The 2nd is mounted in a rhino with a flamer and vet sergeant with power weapon, for assaulting weaker enemy units and sometimes supporting my assault or command squad.


----------



## BloodANgels89 (Jun 16, 2008)

I run them with Power Fist and Melta Gun, 10 man in a rhino and has never failed me. The only problem is that if the rhino goes boom my CC mariens are stuck foot slogging, but my general tactic is to dump them on objective and rapid fire what ever is near, or if assault what ever in the objective i'm aiming for. 10 marines on assault tend to destroy other troop choices . But with the way i armed them, I could either tank hunt (melta gun, power fist) or just charge in with some bolt pistols firing, melta gun, and power fist for the finale. But I also run BA, so this fits my armies style seeing as MM attack Bikes and Baal preds+ vindicator are every where


----------



## moo (Aug 12, 2008)

With my grey hunters i run them with a mix of power fists and power weapons and a melta gun, but i keep them in units of 6 so that i can use them all in razorbacks, so i can get my anti-tank or anti-troops dependant on the army. But i think grey hunters aren't your conventional tactical squad.

As for my bog standard chaos marines, i run them with a powerfist aspiring champion with 2 plasma guns to keep them mobile, and since everyone in the squad is move and fire and have a 24 inch range im pretty much sorted for flexibility.


----------



## The Son of Horus (Dec 30, 2006)

Tactical Squads are just that-- tactical. They're there to be flexible. I bring them to suppliment either my Devastator or Assault squads, depending on what's needed. I have a very aggressive style, so my Tactical Squads tend to advance. However, against Orks, Tyranids, and in some cases, Eldar, I'll let the Assault Squads carry the brunt of the close combat fighting, and sit back and let the bolters do their thing. When Tau, other Space Marines, Chaos Space Marines, Sisters, or Necrons are across the table from me, however, I'll use the Tactical Squads as a suppliment to the Assault squads-- a second wave that breaks the back of the opposing army.


----------



## DarKKKKK (Feb 22, 2008)

For my SM, I really don't like them to be my CC in my army. In fact besides Assault Squads (which I never run) and Terminators, I won't have anything else be CC related. Which usually means for me no rhinos, maybe drop pods, but no rhinos. Anyway, I generally run my Space Marines with at least a Flamer and another heavier weapon. Usually a Lascannon or Heavy Bolter, normally depends on opponent. Now that the Salamanders are getting a boost, I'm gonna think about having MMs in my squads, but that I'm still "iffy" about because of the mobility issue. Although, now with the combat squads rule, it helps a bit more on my decision. Even then, a Lascannon would still be better, just split them up, lascannon squad in back and flamer squad farther up. So I'm still trying to figure out how much the combat squads rule will really do for me, I think that will really be the key in the 5th for new SM armies.


----------



## Captain Galus (Jan 2, 2008)

I like my marines as shooty as possible; I'll always give them a plasma gun and sometimes a tube, but i like bolters and the more of them i have shooting the happier I am. Also, i like my marines to be mobile if neccessary, as i play a largely defensive force, if the enemy gets too close I'll either send my marines to meet them or, in the case of Nids, GTFO and shoot all the way, using my Dev squads as cover. You'd be surprised how many Nid plays will send their Stealers right into the teeth of a HB Dev squad, however...


----------



## Cole Deschain (Jun 14, 2008)

Space Marines are annoyingly good at everything.

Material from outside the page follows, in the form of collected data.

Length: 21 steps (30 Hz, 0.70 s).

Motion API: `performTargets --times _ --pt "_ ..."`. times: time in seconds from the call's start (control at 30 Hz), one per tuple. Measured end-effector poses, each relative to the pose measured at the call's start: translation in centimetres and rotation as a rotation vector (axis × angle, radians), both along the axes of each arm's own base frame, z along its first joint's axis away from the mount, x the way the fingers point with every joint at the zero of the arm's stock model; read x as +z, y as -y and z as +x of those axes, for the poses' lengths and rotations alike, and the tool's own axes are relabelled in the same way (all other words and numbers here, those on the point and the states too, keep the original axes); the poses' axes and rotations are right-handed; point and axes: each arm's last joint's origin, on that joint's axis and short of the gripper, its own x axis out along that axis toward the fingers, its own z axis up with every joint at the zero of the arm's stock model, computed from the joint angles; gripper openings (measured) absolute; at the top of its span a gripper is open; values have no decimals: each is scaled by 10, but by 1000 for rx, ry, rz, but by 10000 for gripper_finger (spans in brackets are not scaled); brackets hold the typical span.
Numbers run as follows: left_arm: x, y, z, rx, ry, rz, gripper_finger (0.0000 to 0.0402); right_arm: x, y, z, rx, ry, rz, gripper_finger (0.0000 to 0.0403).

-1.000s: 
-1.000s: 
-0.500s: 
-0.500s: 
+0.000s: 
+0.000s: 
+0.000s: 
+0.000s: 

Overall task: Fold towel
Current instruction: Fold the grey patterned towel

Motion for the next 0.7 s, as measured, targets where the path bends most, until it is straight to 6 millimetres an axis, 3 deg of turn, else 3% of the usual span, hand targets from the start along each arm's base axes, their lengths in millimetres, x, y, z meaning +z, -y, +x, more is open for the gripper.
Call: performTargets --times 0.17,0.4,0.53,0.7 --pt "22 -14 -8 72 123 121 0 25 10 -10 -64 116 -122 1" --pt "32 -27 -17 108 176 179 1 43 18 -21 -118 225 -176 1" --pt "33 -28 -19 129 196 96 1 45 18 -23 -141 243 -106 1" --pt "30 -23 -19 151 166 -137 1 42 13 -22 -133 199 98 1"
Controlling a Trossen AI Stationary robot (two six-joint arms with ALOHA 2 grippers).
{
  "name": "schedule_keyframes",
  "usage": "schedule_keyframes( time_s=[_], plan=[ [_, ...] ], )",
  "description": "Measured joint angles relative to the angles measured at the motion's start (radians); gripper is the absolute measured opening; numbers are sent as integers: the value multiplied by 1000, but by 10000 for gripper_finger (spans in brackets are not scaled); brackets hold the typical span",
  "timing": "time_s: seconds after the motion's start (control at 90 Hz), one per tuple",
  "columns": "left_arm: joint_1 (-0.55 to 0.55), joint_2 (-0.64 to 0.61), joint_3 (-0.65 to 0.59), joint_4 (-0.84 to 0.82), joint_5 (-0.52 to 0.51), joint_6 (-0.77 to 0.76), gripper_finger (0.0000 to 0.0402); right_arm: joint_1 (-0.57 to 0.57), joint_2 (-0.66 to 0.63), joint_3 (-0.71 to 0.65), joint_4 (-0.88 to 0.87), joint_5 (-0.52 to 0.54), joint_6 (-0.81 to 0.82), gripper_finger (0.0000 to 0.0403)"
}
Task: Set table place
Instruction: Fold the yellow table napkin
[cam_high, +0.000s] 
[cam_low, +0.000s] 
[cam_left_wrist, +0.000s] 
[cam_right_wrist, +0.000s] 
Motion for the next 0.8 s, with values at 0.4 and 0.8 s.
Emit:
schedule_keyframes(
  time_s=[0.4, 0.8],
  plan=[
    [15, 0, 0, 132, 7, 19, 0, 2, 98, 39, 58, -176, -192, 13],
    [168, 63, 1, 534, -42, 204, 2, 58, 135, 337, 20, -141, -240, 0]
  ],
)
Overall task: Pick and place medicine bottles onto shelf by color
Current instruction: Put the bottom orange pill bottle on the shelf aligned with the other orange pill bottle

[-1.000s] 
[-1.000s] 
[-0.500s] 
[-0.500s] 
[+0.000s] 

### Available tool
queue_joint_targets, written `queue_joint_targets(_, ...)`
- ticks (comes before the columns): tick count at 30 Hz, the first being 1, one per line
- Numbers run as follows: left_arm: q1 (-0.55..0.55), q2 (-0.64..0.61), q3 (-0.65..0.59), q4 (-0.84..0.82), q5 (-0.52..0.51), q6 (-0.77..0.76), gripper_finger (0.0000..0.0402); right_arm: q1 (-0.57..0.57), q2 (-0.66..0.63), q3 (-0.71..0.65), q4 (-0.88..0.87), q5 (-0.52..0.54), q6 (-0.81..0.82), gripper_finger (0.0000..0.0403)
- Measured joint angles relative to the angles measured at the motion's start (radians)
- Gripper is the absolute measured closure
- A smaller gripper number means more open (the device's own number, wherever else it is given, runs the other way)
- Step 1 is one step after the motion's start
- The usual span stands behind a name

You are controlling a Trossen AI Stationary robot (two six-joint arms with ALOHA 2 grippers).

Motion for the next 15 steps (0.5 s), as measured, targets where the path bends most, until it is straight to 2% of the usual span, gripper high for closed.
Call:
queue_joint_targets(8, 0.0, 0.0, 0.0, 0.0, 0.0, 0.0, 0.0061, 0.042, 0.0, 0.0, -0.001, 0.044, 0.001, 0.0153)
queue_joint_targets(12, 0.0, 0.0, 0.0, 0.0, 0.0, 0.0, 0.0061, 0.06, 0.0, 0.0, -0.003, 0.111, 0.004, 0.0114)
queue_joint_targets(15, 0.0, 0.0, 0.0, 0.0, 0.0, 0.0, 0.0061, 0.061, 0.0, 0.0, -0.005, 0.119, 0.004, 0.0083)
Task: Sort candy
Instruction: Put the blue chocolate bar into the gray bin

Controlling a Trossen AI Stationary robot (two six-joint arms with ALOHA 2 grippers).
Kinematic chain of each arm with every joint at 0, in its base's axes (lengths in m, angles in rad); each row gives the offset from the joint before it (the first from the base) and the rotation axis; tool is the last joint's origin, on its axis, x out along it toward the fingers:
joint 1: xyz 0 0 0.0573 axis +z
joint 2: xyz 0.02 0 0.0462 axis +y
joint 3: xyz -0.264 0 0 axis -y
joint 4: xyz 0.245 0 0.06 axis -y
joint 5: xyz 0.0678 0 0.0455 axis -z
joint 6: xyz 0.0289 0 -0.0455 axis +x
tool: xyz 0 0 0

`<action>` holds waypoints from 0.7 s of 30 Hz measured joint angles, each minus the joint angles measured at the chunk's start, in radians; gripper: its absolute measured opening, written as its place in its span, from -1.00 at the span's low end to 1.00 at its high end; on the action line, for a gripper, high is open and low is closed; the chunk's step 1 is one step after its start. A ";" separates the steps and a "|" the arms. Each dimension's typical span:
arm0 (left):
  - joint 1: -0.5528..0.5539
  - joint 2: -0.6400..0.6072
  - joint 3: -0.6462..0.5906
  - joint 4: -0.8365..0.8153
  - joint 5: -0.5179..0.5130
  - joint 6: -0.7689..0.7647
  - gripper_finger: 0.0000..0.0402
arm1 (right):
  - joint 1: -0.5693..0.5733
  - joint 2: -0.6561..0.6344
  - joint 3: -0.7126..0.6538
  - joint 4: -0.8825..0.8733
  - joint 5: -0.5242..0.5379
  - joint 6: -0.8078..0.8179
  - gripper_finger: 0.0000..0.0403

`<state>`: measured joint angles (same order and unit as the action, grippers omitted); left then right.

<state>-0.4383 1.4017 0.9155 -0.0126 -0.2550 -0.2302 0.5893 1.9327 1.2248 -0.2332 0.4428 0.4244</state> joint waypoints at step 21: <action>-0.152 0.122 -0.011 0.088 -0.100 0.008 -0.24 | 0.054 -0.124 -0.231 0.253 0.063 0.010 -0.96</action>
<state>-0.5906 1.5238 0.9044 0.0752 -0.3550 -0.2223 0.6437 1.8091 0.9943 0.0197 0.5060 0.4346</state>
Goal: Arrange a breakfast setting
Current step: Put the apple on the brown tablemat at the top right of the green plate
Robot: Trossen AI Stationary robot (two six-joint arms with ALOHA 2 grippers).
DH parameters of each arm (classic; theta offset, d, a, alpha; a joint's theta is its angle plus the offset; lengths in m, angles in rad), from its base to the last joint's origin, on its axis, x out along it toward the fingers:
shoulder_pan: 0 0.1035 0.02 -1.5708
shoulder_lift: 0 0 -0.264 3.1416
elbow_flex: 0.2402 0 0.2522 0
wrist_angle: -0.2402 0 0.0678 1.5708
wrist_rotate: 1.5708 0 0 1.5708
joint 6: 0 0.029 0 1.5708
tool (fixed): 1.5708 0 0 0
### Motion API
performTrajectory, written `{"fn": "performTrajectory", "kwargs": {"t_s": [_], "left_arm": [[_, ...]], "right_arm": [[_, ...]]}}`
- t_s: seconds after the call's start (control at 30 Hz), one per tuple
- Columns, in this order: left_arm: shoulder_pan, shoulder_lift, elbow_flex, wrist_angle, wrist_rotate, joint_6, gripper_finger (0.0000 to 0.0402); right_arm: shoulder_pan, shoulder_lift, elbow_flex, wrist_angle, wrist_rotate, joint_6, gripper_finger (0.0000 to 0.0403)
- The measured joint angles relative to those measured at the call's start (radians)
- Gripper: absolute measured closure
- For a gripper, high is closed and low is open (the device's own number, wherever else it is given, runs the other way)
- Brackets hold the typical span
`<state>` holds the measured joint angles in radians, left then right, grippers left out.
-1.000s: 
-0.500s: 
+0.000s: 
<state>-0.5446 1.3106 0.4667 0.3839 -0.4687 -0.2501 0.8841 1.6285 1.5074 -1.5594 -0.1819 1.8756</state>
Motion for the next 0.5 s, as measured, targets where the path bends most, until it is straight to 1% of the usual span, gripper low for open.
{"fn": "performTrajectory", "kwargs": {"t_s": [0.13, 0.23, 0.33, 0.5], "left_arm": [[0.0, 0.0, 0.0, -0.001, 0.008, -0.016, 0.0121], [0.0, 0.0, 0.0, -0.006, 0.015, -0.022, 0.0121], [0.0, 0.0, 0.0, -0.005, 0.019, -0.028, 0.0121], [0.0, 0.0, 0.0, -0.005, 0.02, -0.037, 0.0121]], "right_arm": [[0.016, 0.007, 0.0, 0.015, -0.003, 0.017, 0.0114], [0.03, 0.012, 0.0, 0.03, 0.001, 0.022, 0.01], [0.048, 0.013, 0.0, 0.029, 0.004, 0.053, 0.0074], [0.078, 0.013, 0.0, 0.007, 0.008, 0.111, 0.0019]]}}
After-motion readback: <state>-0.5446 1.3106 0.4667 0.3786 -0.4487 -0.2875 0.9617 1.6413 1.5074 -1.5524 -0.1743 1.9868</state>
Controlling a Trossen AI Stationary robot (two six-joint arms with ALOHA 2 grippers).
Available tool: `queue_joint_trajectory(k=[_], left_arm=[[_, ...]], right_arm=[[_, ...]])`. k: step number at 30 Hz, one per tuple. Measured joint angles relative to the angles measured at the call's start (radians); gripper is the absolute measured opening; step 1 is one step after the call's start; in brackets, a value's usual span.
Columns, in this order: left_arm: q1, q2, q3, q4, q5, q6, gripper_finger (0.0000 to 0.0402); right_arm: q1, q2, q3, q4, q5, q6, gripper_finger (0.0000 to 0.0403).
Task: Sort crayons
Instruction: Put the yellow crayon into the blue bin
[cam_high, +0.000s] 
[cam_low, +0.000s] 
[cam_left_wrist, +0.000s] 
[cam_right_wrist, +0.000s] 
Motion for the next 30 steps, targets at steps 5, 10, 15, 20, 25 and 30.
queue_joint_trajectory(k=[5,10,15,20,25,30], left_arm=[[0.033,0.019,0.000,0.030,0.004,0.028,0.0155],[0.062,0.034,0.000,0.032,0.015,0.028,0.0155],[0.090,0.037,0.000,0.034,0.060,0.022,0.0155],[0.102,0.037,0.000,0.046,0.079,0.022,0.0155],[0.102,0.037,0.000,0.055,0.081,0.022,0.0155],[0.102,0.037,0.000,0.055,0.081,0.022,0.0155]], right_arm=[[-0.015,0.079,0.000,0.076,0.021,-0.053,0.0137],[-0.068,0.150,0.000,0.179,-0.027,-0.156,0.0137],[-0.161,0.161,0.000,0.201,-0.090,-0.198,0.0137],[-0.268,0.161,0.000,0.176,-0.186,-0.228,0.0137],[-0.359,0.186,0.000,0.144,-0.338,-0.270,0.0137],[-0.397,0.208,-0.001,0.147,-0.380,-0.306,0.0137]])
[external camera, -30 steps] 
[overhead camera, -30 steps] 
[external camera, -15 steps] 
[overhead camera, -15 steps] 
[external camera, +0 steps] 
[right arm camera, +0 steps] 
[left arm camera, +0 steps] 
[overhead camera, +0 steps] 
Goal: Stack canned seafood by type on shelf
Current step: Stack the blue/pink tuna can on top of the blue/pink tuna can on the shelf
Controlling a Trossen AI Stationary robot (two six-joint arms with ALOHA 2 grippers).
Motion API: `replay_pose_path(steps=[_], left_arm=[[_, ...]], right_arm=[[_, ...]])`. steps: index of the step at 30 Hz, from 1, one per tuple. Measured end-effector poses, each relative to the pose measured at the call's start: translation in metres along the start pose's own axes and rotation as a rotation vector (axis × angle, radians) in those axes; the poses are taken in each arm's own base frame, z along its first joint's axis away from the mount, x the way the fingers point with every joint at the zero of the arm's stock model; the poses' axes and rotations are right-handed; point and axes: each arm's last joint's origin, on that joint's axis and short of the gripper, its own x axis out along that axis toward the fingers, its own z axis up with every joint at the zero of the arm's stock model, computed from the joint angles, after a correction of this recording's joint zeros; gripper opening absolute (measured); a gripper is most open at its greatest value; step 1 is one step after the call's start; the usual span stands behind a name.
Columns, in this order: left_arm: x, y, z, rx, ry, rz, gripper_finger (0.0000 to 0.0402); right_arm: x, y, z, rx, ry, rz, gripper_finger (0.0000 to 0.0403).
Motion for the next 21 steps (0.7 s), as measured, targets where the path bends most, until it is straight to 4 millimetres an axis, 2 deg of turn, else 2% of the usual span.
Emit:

Particularly Tactical Squads.

And ESPECIALLY now that they're all packing Bolt Pistols, since they CAN shoot and charge.

So, how do I use Tactical Squads?

In any role that my opponent's deployment and forces seem to merit.

I DO place an emphasis on mobility, however, because sitting still is for Devastator Squads.

Which means I tend to leave the Heavy Bolters, Lascannons, Plasma Cannons, Missile Launchers, and Multi-Meltas at home, and stick to the Special Weapon options.

Especially the Flamers and Meltaguns, because Assault Weapons rock.


----------



## Sons of Russ (Dec 29, 2007)

*Rhinos are back; Righteous Fury Tactical Loadout*

The new transport rules make rhinos excellent protection for marines.

I use the "Righteous Fury" loadout

10x man tactical squad [capable of combat squading, but I will usually keep them together]

Lascannon

Flamer

Vet sgt Power Fist, Combi-flamer



I think of this loadout as the swiss army knife of tactical squads.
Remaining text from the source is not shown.